━━━ Given data ━━━

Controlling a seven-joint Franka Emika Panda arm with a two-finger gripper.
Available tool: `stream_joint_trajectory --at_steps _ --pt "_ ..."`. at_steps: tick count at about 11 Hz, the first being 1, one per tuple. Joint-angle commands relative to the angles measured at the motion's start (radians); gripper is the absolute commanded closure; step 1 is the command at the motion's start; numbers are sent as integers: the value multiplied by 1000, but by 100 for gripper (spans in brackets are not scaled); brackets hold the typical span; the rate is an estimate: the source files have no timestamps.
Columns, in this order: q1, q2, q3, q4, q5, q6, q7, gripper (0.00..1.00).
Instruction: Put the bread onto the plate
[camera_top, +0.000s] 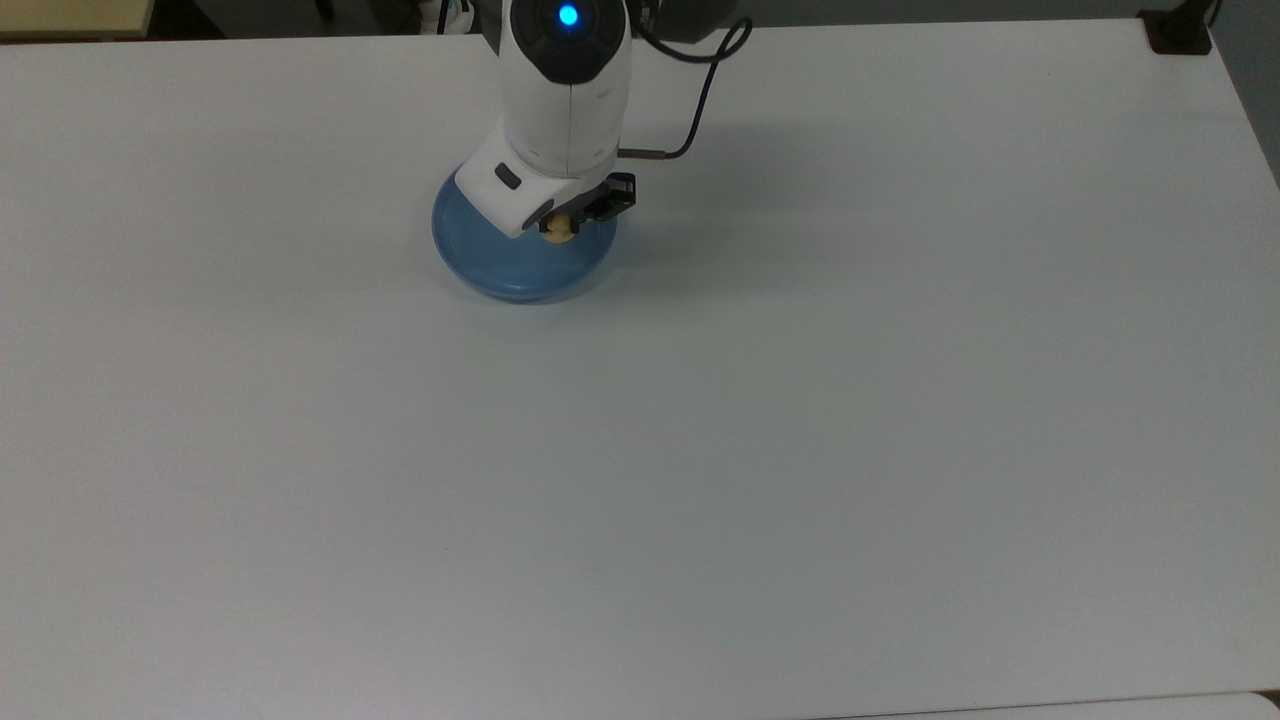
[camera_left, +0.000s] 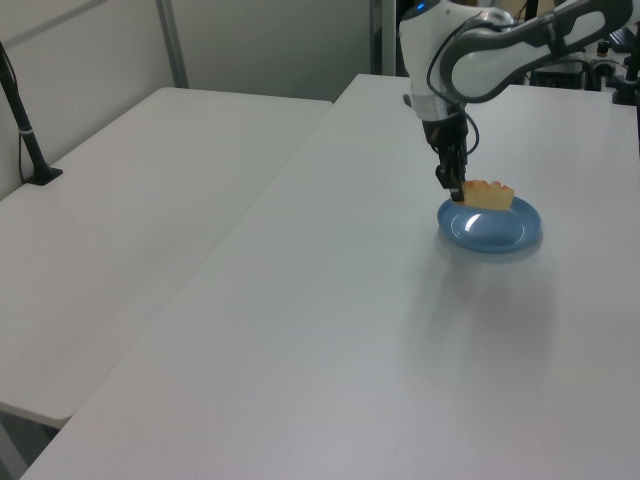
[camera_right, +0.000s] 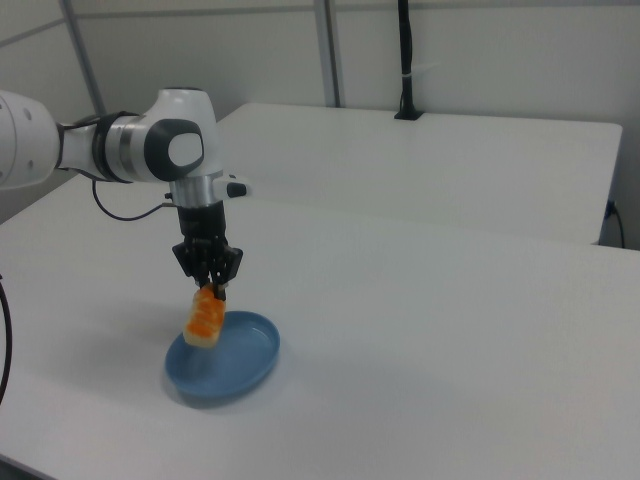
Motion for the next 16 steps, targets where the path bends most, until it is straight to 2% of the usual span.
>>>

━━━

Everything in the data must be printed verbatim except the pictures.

**Solution**
Controlling a seven-joint Franka Emika Panda arm with a two-finger gripper.
Available tool: `stream_joint_trajectory --at_steps _ --pt "_ ..."`. at_steps: tick count at about 11 Hz, the first being 1, one per tuple. Joint-angle commands relative to the angles measured at the motion's start (radians); gripper is the absolute commanded closure; step 1 is the command at the motion's start; numbers are sent as integers: the value multiplied by 1000, but by 100 for gripper (spans in brackets are not scaled); brackets hold the typical span; the rate is an estimate: the source files have no timestamps.
Columns, in this order: q1, q2, q3, q4, q5, q6, q7, gripper (0.00..1.00).
Instruction: Put the bread onto the plate
[camera_top, +0.000s] 
[camera_left, +0.000s] 
[camera_right, +0.000s] 
Motion for the next 16 steps, targets where the path bends most, until it is straight to 2% of the usual span.
>>>

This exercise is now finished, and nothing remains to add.